О любви тут не шло и речи (он был влюблен в Теда), но Альфонсо всегда защищал Поллоков и счел, что наилучшим способом продолжать это делать будет брак с вдовой[334]. Ли, однако, претила сама мысль, что какой-то мужчина думает, будто она нуждается в его защите, и ответила решительным отказом[335]. Она могла сама позаботиться и о себе, и о наследии Джексона. Время Ли опять распределялось так, как всегда распределялось прежде: между своей и его работой. Только теперь она не могла с ним поговорить и на нее никто не орал.
После похорон мужа Ли столкнулась с весьма серьезным вопросом – сможет ли она продолжать писать? Проблема заключалась не только в том, что она пережила страшное горе[336]. «Возможно, меня даже успокаивала мысль о том, что все внимание достается ему, – сказала она. – Мне было этого достаточно. А потом, когда он умер, пришло осознание, что я должна что-то делать сама; что мне надо самой справляться со своими делами»[337]. Она, конечно, не думала, что будет существовать под таким же прессингом, какой испытывал на себе Джексон, но теперь в их доме остался только один художник, и это была она. И она не знала, под силу ли ей такой статус.
«Я была обязана – только так я могу выразить эту мысль, и это было очень нелегко», – признавалась она[338]. Прежде всего ей нужно было вернуться к картине, которую она оставила повернутой к стене, когда уезжала в Европу. Таинственность «Пророчества» теперь напугала ее больше, чем когда она закончила эту работу. У нее не было желания даже смотреть на полотно, но она знала, что обязана двигаться вперед.
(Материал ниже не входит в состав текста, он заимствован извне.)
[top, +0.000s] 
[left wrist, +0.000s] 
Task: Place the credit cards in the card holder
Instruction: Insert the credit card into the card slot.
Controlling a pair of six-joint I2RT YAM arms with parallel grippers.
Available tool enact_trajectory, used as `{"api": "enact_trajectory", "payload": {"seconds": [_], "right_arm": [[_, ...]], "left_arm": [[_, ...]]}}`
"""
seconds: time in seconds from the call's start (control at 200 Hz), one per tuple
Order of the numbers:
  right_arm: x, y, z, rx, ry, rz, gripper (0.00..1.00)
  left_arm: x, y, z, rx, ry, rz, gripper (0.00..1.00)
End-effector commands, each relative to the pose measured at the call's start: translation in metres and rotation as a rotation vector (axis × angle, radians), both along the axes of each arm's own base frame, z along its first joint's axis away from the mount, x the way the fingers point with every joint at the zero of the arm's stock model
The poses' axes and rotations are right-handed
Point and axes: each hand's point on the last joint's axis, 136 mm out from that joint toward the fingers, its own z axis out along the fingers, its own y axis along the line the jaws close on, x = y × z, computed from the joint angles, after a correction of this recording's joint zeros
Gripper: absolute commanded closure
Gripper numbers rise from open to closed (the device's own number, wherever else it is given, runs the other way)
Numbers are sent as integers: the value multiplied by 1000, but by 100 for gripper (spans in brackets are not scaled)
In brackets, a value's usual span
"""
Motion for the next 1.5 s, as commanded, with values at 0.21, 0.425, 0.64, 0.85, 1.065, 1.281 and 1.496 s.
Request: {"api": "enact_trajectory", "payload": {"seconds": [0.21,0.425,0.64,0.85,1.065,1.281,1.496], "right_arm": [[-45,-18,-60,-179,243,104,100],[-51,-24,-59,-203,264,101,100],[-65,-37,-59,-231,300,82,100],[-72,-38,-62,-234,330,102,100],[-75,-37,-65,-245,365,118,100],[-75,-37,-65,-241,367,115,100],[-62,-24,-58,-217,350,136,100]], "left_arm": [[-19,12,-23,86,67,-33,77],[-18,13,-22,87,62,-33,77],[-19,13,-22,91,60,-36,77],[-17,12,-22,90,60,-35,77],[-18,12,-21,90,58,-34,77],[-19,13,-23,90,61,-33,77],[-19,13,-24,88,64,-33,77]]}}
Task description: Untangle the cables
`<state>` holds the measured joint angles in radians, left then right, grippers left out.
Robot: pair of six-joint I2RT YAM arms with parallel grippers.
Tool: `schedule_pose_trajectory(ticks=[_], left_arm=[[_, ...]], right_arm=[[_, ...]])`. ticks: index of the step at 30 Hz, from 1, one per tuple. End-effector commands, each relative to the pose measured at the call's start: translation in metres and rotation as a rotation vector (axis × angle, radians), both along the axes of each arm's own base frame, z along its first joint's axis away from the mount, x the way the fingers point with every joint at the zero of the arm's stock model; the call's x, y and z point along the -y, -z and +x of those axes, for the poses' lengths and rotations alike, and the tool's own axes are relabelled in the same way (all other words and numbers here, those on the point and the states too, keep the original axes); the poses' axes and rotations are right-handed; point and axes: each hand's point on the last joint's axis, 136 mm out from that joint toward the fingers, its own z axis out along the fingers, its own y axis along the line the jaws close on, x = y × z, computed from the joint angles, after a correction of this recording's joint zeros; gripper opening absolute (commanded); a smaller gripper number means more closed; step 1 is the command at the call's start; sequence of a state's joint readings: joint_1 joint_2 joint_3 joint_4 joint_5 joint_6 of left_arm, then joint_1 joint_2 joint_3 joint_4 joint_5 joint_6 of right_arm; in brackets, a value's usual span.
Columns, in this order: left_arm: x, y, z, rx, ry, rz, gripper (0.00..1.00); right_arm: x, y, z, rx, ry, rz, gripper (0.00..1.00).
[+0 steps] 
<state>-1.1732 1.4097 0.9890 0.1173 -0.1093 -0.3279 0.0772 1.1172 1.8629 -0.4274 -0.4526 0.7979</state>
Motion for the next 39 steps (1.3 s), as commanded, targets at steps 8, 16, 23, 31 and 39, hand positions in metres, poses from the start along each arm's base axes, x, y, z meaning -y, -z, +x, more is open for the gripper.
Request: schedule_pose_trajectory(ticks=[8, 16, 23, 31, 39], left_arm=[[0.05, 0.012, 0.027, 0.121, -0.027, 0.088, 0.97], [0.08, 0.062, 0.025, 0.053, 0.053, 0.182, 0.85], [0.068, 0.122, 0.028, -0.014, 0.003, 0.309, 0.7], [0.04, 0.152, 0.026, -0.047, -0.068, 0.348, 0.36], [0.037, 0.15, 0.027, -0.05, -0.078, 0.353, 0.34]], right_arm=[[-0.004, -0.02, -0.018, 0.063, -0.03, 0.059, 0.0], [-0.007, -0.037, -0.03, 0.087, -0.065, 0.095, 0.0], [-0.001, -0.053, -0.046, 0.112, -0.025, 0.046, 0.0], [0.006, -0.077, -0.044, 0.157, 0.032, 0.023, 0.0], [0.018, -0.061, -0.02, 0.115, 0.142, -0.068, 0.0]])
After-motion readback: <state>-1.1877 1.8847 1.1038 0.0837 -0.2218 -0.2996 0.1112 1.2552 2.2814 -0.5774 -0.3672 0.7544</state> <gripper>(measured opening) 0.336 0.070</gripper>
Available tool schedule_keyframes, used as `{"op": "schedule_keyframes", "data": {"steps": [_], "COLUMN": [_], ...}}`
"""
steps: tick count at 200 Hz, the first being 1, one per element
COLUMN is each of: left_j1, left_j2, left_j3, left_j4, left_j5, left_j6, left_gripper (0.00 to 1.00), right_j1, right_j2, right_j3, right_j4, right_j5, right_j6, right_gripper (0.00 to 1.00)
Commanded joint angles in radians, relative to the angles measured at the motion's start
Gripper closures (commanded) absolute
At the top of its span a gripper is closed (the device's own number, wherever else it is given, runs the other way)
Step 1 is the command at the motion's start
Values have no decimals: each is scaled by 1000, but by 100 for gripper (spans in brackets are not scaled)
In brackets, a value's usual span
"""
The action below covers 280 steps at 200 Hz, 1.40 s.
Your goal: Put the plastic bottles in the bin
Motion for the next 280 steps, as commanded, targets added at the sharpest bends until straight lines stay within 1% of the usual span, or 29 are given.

Однажды Ли с огромным трепетом перевернула холст лицом к себе и всмотрелась в изображение, запятнанное ужасами последних месяцев; ужасами, излитыми на холст той женщиной, какой она тогда была. И обнаружила, что что стала совсем другим человеком[339]. И что она может продолжать работать. «Я по природе не самоубийца, – сказала она. – Все так, как оно есть, ты просто с этим остаешься. И продолжаешь идти вперед»[340].
Больше 10 лет Ли писала в маленькой тесной спальне на втором этаже. Теперь она переехала в просторный амбар Джексона и наконец смогла, работая, широко раскинуть руки, а вместе с ними и свое воображение[341]. Друзья знали, что она вернулась к живописи. Она вошла в своего рода цикл – писала практически непрерывно и почти ни с кем не общалась[342]. Через несколько месяцев тех немногих, кого художница все же допускала в свою мастерскую, ждало нечто поистине потрясающее.
В 1956 году, после смерти Джексона, Ли написала серию автобиографических картин: «Объятия», «Рождение» и «Три в двух». В полотнах опять преобладал телесный цвет и повторялся мотив глаза, который сделал таким угрожающе интригующим «Пророчество»; все три картины корчились в муках, ожидаемых от художника, который только что так много потерял.
Однако к началу лета 1957 года произведения, написанные Ли в бывшем амбаре Джексона, громко возвестили о возрождении художницы. Тон полотен стал ярким, формы – открытыми и свободными, мучительные ранее образы были вытеснены радостными. Теперь на холстах господствовал не человек, а природа, причем, как ни удивительно, природа женская. Груди, матки, цветы и виноград. «Когда на моем полотне появилась женская грудь, я удивилась больше всех», – признавалась Ли[343].